La carica dei 10mila, il Pescara sogna la A

All’Adriatico c’è il Bari, Caprari e Pucino partono titolari
PESCARA. Una notte da A. Il Pescara ha messo il turbo, punta alla promozione e non vuole interrompere la serie di risultati positivi. All’Adriatico stasera (ore 20.30) arriva il Bari. Non una sfida come le altre. Due club blasonati, con due tifoserie caldissime e non proprio “amiche”. Il Delfino vuole continuare a scalare la classifica provando in tutti i modi ad avvicinarsi al secondo posto occupato dal Bologna (domani sarà di scena a Trapani). I pugliesi, però, sono in piena forma (10 punti nelle ultime 5 gare) e vogliono rientrare nella corsa ai play off (8° posto distante 6 punti). Tutti ingredienti che fanno della sfida di stasera la gara di cartello della 32ª giornata. All’Adriatico stasera sono previsti oltre 10mila spettatori.
I tifosi biancazzurri iniziano a scaldarsi, calcolando che dalla Puglia sono attesi oltre 2.000 tifosi baresi, che si accomoderanno in curva Sud. Fino a ieri sera erano oltre 4.800 i tagliandi staccati in prevendita (compresi i 2040 del settore ospiti), da sommare ai 3580 abbonati. Nella giornata di oggi un migliaio di tagliandi verranno staccati in prevendita ed ecco che potrebbe essere battuto il record di presenze stagionali (9.935 nel derby con il Lanciano). Dunque, l’Adriatico è pronto a spingere i biancazzurri che si presentano al big match con diversi problemi. Marco Baroni, infatti, in un solo colpo deve rinunciare agli squalificati Politano, Zampano e Gessa, ovvero, riguardo ai primi due, la catena di destra titolare. «Perdiamo tre giocatori importanti, ma chi scenderà in campo avrà l'opportunità di fare bene», ha detto ieri l’allenatore del Pescara.

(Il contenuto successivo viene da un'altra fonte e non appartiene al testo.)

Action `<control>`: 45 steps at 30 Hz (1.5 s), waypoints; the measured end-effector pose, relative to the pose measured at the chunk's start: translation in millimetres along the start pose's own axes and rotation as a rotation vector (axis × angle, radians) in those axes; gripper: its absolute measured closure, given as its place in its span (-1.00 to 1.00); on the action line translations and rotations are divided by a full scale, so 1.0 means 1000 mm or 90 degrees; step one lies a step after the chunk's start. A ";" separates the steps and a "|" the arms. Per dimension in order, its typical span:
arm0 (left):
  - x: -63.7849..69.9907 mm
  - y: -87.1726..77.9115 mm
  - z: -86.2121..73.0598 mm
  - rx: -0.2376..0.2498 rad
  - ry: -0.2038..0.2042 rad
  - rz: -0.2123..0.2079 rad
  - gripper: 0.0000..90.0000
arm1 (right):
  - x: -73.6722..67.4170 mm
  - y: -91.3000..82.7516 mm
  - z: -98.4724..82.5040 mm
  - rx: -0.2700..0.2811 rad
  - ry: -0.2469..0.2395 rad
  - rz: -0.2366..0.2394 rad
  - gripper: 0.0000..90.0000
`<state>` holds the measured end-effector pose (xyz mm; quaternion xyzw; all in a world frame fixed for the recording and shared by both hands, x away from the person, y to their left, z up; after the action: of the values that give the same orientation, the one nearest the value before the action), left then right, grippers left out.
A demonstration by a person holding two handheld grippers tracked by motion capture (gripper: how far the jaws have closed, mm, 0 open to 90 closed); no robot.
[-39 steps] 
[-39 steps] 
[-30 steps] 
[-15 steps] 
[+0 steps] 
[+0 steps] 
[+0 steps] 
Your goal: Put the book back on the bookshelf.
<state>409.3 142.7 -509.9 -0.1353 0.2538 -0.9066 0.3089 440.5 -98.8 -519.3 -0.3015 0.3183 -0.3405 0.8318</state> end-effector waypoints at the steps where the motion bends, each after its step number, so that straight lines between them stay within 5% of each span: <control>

Al posto di Zampano, in difesa, ci sarà Pucino mentre per l’esterno di centrocampo ci sono ancora dei dubbi. «Devo ancora valutare per l'esterno alto a destra, sul chi far partire da subito». Il ballottaggio è tra Caprari (il favorito) e Pasquato. Non l’argentino Abecasis: «Deve ancora adattarsi. Abecasis nasce come difensore. È una soluzione che comunque tengo presente, ma la mia idea è inserire un giocatore che possa darci qualcosa in più in fase offensiva. Tra Caprari e Pasquato cambia poco. È vero che ad entrambi piace giocare a piede invertito, ma conta l'atteggiamento e la voglia, non la posizione in campo».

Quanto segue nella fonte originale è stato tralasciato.